So all the “heavy lifting” in their products, from both a software and a data source sense, is accomplished via work done by (a) the open-source community and (b) the volunteers who run blacklists. Now…as an exercise, go find some contributions back to those communities by Barracuda. Search the source code, the mailing lists, the web sites.
Look for financial contributions as well, not just to support development/operation, but to defend those resources from DoS and legal attacks by spammers.

But that’s not the biggest problem. The biggest problem is that Barracuda is still, years after they were not only informed of the problem but provided a simple fix for it, shipping products that make the spam problem worse.
Use your favorite engine to search for “barracuda backscatter” and read what you find. This is already
a large problem and it’s still growing. A few recently-seen spam-sending Barracudas: barracuda.park1.k12.wy.us,
barracuda.burdick.com,
barracuda.patrickdelaney.net,
barracuda.xxlmarketingdesign.com,
barracuda.netlinkny.com. Many more — MANY more — may
be found at http://www.backscatterers.com and http://www.backscatterer.org.
Barracuda, to this day, refuses to fix this problem and as a result, is getting many of its own customers blacklisted for spamming.
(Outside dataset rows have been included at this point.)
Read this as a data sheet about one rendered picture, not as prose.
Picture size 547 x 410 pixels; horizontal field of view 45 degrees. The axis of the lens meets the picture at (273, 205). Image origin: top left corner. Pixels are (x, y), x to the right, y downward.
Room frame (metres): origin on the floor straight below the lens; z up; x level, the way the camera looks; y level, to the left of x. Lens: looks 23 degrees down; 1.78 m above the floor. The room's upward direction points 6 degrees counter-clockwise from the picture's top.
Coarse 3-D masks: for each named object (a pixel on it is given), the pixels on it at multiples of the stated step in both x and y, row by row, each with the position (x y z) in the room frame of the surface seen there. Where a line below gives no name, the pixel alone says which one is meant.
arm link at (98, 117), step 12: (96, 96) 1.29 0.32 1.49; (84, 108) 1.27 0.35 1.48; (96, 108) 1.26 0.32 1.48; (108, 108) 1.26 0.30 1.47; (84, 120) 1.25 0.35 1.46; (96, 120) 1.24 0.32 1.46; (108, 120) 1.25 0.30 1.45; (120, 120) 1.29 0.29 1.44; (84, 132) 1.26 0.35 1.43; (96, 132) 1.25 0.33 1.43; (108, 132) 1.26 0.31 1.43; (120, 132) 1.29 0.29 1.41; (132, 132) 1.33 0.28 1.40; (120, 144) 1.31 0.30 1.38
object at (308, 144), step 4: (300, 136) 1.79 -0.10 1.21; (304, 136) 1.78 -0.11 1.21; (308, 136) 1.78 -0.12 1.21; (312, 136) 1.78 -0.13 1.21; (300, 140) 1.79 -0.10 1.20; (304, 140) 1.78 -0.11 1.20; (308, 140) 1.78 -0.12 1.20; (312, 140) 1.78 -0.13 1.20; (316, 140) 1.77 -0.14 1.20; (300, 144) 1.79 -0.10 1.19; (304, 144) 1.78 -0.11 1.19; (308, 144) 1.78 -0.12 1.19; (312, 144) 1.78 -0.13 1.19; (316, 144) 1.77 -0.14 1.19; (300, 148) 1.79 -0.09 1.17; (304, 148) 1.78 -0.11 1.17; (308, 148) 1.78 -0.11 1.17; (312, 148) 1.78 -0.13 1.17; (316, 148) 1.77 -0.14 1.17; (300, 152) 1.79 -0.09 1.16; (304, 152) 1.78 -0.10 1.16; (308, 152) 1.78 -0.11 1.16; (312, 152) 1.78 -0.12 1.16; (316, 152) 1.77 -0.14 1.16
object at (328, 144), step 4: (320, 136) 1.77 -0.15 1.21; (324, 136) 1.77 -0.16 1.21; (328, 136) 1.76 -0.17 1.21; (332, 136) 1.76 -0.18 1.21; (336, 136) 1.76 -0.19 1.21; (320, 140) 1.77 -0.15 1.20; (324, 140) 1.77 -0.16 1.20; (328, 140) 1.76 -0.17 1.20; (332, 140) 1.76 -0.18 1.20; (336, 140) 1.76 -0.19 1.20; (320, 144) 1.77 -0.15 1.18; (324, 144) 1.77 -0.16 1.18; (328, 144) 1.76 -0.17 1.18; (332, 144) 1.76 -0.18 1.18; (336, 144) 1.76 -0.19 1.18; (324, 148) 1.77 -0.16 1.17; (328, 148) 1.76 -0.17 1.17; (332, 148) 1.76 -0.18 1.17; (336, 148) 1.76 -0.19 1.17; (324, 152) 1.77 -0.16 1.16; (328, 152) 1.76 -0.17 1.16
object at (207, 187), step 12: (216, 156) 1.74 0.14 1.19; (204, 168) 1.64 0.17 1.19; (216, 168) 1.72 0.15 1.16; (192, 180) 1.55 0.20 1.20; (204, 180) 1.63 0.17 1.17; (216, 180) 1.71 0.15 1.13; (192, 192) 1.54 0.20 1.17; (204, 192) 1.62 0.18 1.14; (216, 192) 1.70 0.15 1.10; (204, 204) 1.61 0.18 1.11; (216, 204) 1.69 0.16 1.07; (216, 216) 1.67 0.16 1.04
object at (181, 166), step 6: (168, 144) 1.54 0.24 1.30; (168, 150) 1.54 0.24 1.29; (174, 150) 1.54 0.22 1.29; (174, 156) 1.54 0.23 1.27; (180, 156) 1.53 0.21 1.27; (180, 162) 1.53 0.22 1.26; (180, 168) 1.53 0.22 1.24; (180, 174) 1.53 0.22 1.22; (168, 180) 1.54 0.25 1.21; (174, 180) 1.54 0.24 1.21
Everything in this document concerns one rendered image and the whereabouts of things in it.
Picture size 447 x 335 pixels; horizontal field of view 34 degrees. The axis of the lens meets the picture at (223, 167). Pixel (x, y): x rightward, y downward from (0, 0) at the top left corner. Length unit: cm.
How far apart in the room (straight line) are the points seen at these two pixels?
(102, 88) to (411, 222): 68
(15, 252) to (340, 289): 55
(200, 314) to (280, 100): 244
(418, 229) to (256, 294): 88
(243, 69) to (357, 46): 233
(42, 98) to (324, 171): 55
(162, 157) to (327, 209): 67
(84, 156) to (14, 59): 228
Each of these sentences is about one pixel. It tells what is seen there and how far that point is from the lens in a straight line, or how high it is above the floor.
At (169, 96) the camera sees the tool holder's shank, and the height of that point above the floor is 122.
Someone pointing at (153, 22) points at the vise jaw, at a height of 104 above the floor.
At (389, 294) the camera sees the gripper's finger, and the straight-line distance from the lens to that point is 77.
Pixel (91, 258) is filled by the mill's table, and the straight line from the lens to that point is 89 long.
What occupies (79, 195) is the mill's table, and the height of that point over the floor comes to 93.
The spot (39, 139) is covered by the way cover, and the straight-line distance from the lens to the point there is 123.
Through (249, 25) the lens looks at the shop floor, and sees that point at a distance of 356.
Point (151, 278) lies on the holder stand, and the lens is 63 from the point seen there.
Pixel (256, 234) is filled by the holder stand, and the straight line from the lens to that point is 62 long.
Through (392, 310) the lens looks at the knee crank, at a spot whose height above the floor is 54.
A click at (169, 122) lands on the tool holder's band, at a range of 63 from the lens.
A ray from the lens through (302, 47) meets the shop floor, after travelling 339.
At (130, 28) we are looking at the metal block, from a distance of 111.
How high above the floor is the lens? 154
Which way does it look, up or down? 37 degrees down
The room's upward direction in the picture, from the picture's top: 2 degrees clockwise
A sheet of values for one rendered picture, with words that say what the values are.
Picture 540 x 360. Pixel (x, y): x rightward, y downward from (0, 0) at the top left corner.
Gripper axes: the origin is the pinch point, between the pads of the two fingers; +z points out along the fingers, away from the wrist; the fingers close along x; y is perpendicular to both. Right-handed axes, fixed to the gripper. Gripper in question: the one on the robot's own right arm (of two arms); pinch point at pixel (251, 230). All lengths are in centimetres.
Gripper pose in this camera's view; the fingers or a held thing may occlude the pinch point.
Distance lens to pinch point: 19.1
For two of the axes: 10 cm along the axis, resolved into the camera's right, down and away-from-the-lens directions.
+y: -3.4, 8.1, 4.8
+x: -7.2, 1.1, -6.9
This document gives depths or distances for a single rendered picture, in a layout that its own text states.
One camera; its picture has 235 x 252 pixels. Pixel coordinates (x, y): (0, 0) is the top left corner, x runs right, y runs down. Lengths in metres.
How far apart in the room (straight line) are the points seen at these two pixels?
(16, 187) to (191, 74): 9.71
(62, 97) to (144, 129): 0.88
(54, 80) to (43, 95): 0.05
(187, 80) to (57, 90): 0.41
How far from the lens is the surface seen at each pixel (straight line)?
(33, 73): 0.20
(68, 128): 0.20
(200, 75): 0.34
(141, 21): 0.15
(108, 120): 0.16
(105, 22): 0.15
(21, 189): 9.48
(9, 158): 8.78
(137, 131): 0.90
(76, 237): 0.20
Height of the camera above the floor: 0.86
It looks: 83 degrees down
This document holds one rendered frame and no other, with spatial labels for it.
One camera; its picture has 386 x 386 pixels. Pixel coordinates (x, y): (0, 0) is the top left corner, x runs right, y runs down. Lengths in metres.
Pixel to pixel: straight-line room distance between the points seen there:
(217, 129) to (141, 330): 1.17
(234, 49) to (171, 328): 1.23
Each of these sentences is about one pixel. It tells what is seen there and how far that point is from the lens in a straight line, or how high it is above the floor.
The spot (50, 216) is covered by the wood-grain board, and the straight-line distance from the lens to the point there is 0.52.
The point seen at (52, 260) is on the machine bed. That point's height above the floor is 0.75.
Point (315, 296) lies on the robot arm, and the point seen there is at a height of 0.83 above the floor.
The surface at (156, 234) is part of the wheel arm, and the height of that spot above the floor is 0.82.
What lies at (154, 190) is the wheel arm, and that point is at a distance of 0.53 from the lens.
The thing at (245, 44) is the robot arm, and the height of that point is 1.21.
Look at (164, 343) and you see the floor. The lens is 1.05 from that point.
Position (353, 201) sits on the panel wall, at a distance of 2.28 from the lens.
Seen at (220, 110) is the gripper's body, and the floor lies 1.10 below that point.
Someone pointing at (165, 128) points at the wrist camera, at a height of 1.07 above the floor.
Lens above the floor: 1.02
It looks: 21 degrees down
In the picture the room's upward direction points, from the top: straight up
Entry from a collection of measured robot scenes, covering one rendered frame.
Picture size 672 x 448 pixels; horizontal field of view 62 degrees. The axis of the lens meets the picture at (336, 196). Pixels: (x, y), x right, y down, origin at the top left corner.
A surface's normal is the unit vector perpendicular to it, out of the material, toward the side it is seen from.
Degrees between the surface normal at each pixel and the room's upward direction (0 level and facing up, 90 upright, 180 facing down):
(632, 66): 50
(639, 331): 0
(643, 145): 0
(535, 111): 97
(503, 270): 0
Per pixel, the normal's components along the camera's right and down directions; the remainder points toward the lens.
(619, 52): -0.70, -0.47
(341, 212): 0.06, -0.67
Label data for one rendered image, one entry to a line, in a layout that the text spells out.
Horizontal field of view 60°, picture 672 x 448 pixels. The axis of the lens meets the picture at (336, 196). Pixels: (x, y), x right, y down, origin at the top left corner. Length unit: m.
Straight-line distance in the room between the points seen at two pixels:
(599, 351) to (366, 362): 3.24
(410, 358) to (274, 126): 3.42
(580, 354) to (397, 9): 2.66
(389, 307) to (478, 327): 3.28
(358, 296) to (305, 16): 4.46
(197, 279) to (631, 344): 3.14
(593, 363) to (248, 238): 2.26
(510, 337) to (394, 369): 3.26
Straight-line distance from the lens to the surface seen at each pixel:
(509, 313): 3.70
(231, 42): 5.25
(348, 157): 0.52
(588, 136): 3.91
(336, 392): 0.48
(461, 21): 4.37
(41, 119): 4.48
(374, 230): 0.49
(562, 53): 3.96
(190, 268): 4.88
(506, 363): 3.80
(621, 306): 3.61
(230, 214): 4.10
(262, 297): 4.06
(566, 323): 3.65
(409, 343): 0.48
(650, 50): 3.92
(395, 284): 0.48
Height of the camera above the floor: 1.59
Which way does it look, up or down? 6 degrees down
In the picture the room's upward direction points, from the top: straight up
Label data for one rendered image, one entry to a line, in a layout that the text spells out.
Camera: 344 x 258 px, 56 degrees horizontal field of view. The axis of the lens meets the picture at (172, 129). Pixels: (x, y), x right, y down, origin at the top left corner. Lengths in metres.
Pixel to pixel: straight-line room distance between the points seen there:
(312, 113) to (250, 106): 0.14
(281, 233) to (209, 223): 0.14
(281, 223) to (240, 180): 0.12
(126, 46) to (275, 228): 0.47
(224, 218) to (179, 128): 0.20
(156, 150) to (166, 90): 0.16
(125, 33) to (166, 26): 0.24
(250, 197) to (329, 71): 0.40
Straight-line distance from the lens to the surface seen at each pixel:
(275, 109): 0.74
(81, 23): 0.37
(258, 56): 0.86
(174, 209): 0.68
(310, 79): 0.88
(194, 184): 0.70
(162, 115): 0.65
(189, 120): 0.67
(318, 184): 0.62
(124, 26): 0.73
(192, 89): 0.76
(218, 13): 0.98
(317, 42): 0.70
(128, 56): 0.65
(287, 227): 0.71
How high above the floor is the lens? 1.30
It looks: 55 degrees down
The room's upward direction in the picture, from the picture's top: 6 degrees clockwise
As far as I can tell, they don’t care. They don’t care that their products send spam, they don’t care that their customers get blacklisted, all they care about is making money. Because if they did…then they would have fixed this problem the same day they were made aware of it and it wouldn’t still be an irritant years later.

Jim says:

Re: I'm not sympathetic to Barracuda

“The biggest problem is that Barracuda is still, years after they were not only informed of the problem but provided a simple fix for it, shipping products that make the spam problem worse.”

The simple fix for the backscatter problem is for the owner of the box to turn it off. It is a two second check box. Barracuda has white papers on it, they have it in their instructions, they have stickies in all their support forums. I should know, I wrote the post that is used as the sticky.

There is no backscatter problem from the Cuda unless the owner of the unit misconfigured it.

However, I would like to hear the details of your ‘simple fix’ that they are not using. Because real time bays analysis is not ‘simple’.

Rich Kulawiec says:

I'm not sympathetic to Barracuda

Two points.

First, I know about the check box. The fix isn’t to recommend that customers use that to turn off backscatter; the fix is to remove the check box entirely so that it CAN’T be turned on. Ever. It’s clearly irresponsible for Barracuda to continue to insist on including a “feature” whose only use is to send spam. But they have…which is why the number of spam-sending Barracudas is now measured in “thousands”.

Second, turning off that check does not stop all backscatter under all circumstances. Yep, I told them, sent ’em the logs/tcpdump. Years ago. Never heard a peep about it.